- _PROBLEM TO SOLVE_: Please return the listing exactly as written, but without its pictures.
———
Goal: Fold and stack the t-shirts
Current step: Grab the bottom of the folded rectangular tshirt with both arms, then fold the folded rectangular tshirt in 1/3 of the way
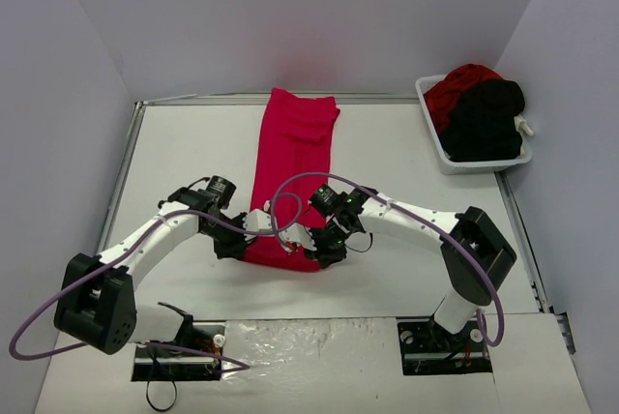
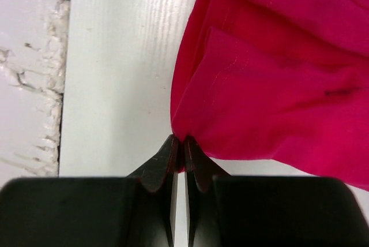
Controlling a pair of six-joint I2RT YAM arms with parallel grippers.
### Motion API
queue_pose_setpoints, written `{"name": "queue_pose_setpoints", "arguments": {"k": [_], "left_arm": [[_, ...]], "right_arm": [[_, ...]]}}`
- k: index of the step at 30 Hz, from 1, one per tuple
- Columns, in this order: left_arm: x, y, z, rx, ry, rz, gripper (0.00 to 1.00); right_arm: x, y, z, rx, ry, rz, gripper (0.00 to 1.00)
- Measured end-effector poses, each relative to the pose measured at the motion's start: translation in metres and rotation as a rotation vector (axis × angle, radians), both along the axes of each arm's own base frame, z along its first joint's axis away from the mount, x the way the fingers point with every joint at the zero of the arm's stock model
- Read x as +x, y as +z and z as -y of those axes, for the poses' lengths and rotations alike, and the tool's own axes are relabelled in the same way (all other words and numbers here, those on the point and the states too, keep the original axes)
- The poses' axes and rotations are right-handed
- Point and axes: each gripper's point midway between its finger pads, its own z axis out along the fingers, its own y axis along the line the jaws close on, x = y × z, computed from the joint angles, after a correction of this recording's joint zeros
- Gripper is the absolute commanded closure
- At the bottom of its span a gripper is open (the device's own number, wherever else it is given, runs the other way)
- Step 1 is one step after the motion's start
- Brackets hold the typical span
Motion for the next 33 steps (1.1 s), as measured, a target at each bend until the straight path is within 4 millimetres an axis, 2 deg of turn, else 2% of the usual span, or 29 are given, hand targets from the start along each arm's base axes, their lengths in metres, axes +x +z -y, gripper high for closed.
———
- _ANSWER SECTION_:
Goal: Fold and stack the t-shirts
Current step: Grab the bottom of the folded rectangular tshirt with both arms, then fold the folded rectangular tshirt in 1/3 of the way
Controlling a pair of six-joint I2RT YAM arms with parallel grippers.
### Motion API
queue_pose_setpoints, written `{"name": "queue_pose_setpoints", "arguments": {"k": [_], "left_arm": [[_, ...]], "right_arm": [[_, ...]]}}`
- k: index of the step at 30 Hz, from 1, one per tuple
- Columns, in this order: left_arm: x, y, z, rx, ry, rz, gripper (0.00 to 1.00); right_arm: x, y, z, rx, ry, rz, gripper (0.00 to 1.00)
- Measured end-effector poses, each relative to the pose measured at the motion's start: translation in metres and rotation as a rotation vector (axis × angle, radians), both along the axes of each arm's own base frame, z along its first joint's axis away from the mount, x the way the fingers point with every joint at the zero of the arm's stock model
- Read x as +x, y as +z and z as -y of those axes, for the poses' lengths and rotations alike, and the tool's own axes are relabelled in the same way (all other words and numbers here, those on the point and the states too, keep the original axes)
- The poses' axes and rotations are right-handed
- Point and axes: each gripper's point midway between its finger pads, its own z axis out along the fingers, its own y axis along the line the jaws close on, x = y × z, computed from the joint angles, after a correction of this recording's joint zeros
- Gripper is the absolute commanded closure
- At the bottom of its span a gripper is open (the device's own number, wherever else it is given, runs the other way)
- Step 1 is one step after the motion's start
- Brackets hold the typical span
Motion for the next 33 steps (1.1 s), as measured, a target at each bend until the straight path is within 4 millimetres an axis, 2 deg of turn, else 2% of the usual span, or 29 are given, hand targets from the start along each arm's base axes, their lengths in metres, axes +x +z -y, gripper high for closed.

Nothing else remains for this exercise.